I followed the governor’s tweets on Twitter very carefully. You know — Twitter is an excellent place to get emergency updates. Every New York emergency, government, and transportation group has a Twitter account and they updated their news constantly. I was impressed.
Anyway, early Sunday morning the MTA (the transit authority that runs all public transit in the city) announced they were closing off all subways, commuter rails, and buses that evening at 7pm. This move essentially shut down the city, and I knew I wasn’t going anywhere. I might have braved snapping photos out of a hurricane-stricken hotel room but there was NO WAY I was walking from Penn Station to Soho in a hurricane. Later that evening, AMTRAK announced they were closing all rail lines to NYC and that was that. I was disappointed. I like traveling to New York City and I had plans to see the Metropolitan Museum of Art, a place I used to frequent as a young student but haven’t been there in 30 years.
Oh well. I’m rather glad I didn’t go (and my family is elated). The storm surge was greater than anyone anticipated, and the waters rose — what was it? — 14 feet? Salty sea plunged into the subway tunnels, and the city is still without electricity in some areas. New Jersey fared even worse. So I probably would have been stuck in the city for a week, not the extra day or two I thought.
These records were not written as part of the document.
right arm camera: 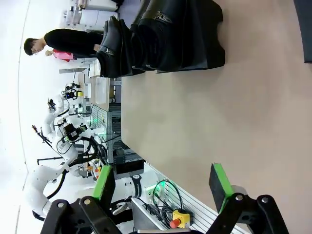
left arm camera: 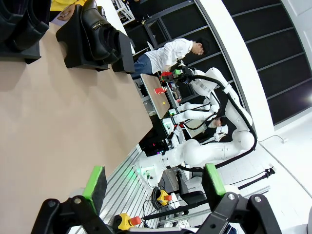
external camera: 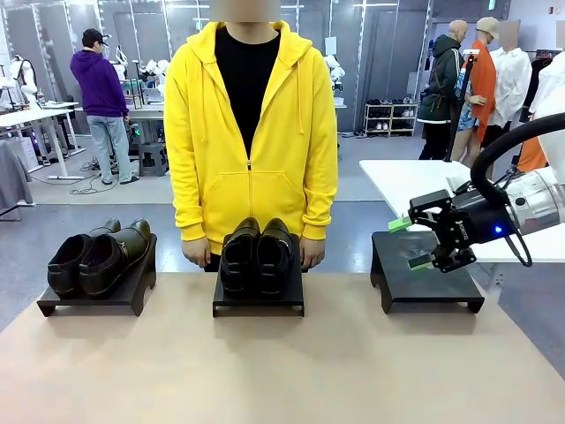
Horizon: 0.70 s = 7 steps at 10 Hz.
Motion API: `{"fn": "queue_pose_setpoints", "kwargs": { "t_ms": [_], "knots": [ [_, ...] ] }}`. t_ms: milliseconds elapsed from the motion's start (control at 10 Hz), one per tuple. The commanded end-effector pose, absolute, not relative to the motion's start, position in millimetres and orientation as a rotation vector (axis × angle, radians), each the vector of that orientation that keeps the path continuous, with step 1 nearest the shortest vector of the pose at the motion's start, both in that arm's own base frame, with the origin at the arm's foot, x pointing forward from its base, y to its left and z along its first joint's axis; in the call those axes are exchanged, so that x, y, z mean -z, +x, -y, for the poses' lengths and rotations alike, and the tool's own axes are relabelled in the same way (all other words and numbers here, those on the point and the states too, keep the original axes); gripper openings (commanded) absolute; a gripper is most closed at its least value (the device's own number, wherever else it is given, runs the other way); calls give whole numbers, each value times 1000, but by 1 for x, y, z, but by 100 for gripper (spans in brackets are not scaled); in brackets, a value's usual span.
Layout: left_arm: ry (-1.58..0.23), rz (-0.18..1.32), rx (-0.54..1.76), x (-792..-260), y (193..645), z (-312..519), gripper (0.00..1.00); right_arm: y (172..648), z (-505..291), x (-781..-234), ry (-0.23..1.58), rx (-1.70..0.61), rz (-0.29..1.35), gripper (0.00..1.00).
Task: Place the shoes on the stand as instructed by the person.
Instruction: Pick up another pair of Shoes and place it on the Shoes Stand indicated by the person.
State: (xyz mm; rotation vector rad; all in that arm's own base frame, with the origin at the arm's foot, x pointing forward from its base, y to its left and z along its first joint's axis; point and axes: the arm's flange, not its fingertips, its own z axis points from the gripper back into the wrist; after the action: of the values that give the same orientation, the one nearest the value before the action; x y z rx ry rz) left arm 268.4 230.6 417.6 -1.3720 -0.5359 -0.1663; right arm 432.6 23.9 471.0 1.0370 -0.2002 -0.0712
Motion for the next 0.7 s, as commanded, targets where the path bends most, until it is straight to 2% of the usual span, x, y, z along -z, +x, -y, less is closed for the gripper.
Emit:
{"fn": "queue_pose_setpoints", "kwargs": {
  "t_ms": [0, 200, 600],
  "knots": [
    [-1375, 529, 179, -421, 264, -230, 100, 428, -5, -480, 1136, 62, 98, 99],
    [-1375, 529, 179, -421, 264, -230, 100, 418, 71, -472, 1268, -1, -11, 99],
    [-1375, 529, 179, -421, 264, -230, 100, 386, 202, -440, 1514, 58, 58, 99]
  ]
}}
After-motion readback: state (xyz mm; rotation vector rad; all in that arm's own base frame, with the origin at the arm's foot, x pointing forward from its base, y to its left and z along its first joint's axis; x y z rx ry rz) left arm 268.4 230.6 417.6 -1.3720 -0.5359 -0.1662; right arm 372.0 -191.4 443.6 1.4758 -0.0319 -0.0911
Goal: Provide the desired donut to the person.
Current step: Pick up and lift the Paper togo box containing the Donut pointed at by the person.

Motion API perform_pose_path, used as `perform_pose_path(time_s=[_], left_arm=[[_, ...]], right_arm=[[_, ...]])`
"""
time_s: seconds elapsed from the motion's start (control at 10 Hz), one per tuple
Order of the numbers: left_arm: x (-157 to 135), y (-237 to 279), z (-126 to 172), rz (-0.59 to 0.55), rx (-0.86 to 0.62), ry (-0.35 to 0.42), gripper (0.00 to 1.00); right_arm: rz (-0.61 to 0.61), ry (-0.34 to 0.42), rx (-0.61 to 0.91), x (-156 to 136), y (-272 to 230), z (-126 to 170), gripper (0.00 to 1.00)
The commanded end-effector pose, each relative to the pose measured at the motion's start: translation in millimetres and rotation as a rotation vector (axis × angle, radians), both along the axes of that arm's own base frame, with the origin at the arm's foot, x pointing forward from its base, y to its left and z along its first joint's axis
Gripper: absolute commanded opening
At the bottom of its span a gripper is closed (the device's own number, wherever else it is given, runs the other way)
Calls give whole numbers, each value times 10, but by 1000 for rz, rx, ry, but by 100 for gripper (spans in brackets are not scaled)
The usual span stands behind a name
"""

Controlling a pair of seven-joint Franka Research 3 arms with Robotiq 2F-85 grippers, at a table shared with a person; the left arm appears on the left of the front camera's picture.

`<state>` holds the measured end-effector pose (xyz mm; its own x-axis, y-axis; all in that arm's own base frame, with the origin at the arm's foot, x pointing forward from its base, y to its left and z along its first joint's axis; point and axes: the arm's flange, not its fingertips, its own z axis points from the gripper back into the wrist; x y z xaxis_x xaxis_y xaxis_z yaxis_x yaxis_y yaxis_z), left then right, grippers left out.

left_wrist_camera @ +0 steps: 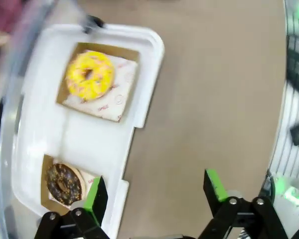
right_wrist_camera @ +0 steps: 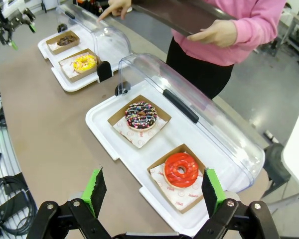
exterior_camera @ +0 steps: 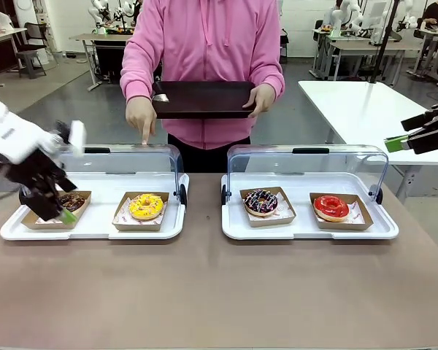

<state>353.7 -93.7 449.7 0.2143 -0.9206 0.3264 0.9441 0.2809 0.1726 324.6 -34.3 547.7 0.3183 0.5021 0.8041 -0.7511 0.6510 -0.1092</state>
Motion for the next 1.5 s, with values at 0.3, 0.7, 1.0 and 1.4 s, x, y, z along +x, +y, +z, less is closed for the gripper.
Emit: perform_pose_path(time_s=[0.3,0.7,1.0,1.4], left_arm=[[434,-351,-695,-199,62,-165,100],[314,-368,-503,-179,124,-138,100],[314,-368,-503,-179,124,-138,100],[454,-449,-532,-213,124,-138,100]], right_arm=[[4,2,-2,6,-1,-12,100],[4,2,-2,6,-1,-12,100],[4,2,-2,6,-1,-12,100],[4,2,-2,6,-1,-12,100]])
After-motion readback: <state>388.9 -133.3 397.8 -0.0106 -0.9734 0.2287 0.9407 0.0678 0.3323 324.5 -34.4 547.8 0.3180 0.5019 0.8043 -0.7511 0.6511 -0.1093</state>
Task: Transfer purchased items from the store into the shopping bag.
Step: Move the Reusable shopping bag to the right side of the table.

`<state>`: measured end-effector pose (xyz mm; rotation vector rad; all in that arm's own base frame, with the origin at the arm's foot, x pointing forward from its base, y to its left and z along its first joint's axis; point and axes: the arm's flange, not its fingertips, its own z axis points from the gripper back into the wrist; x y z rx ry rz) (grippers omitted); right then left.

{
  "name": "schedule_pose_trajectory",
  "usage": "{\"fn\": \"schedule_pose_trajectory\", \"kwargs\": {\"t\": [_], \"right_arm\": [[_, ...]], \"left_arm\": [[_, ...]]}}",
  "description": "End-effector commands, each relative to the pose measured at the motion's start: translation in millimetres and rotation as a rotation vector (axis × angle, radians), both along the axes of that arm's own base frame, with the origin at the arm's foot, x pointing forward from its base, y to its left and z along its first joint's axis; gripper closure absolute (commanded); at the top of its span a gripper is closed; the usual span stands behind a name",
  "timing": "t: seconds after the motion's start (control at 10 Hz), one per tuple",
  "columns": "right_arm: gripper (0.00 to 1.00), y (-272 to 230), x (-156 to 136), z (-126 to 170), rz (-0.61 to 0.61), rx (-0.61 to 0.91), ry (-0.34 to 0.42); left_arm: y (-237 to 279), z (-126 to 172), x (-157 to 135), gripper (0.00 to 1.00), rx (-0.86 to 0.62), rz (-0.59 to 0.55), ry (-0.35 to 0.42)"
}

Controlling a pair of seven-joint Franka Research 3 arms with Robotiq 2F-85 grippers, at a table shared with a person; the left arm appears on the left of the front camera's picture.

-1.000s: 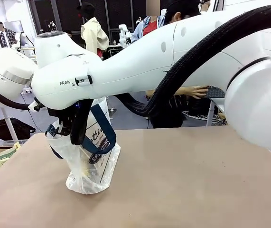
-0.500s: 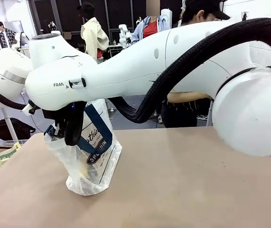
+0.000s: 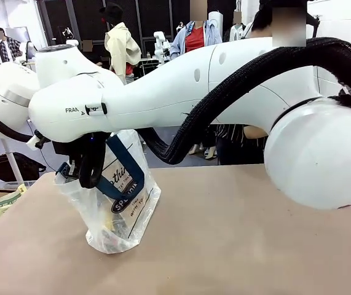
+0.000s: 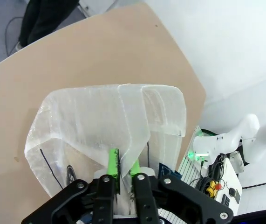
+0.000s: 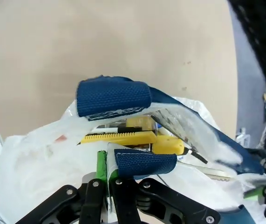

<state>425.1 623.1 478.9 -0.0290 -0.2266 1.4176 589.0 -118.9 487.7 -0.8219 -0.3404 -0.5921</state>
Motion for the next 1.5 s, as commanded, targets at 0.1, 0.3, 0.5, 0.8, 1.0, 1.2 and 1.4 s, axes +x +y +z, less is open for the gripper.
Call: {"fn": "schedule_pose_trajectory", "kwargs": {"t": [0.1, 0.3, 0.5, 0.8, 1.0, 1.2, 1.4], "right_arm": [[1.0, 13, 10, 3, 0.009, -0.033, -0.028], [1.0, 12, 11, 2, -0.001, -0.028, -0.021], [1.0, 12, 11, 2, 0.0, -0.019, -0.022], [1.0, 14, 13, 1, -0.006, -0.016, -0.014], [1.0, 16, 15, 0, -0.013, -0.019, -0.008], [1.0, 18, 16, -2, -0.009, -0.015, 0.0], [1.0, 21, 17, -4, -0.001, -0.015, 0.008]], "left_arm": [[2, 3, 2, 0.21, -0.05, -0.019, -0.018], [-3, -1, 12, 0.0, -0.078, -0.086, -0.019], [0, -2, 18, 0.0, -0.142, -0.137, -0.047], [4, -8, 28, 0.0, -0.206, -0.187, -0.027], [2, -9, 31, 0.0, -0.213, -0.208, -0.015], [-2, -9, 30, 0.0, -0.182, -0.222, -0.011], [-12, -7, 28, 0.0, -0.117, -0.201, -0.027]]}}
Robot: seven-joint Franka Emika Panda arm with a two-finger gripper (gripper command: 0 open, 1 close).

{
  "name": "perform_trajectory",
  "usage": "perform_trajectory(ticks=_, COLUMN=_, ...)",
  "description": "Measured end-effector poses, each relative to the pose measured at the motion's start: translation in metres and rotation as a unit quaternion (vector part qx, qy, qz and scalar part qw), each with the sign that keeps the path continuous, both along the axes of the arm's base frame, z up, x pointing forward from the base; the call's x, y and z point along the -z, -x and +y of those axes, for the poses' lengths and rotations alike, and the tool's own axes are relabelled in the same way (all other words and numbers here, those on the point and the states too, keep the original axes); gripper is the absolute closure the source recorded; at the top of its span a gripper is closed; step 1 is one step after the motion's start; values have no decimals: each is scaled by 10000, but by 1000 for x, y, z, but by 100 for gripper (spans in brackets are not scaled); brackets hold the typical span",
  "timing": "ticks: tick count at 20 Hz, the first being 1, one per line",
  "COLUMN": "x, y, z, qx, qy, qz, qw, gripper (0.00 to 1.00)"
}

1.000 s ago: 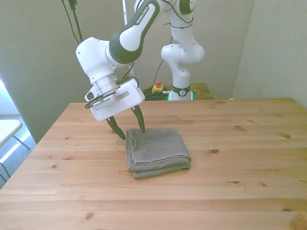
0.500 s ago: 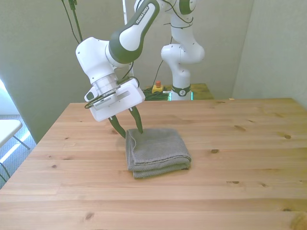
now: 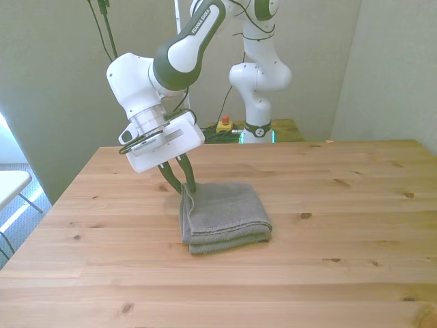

There’s talk that the city will have to take a good look at their infrastructure (it’s over 100 years old) and maybe even rebuild everything. These kinds of storms are occurring too often these days as the hurricane patterns seem to be taking a more north-easterly direction now. New York and New Jersey are very unprepared for this type of weather — they have no levees, no flood gates, nothing. The hotels and resorts and tourist attractions sit mere yards away from the lapping cold waters of the Atlantic.
As for me, I will return in the near future. New York wastes no time in recovering, and the MTA and AMTRAK have already re-opened sections of track to keep the commuters moving. As for me, my meeting will be rescheduled (soon, I hope!) but I wonder how much of New York will be operational by then…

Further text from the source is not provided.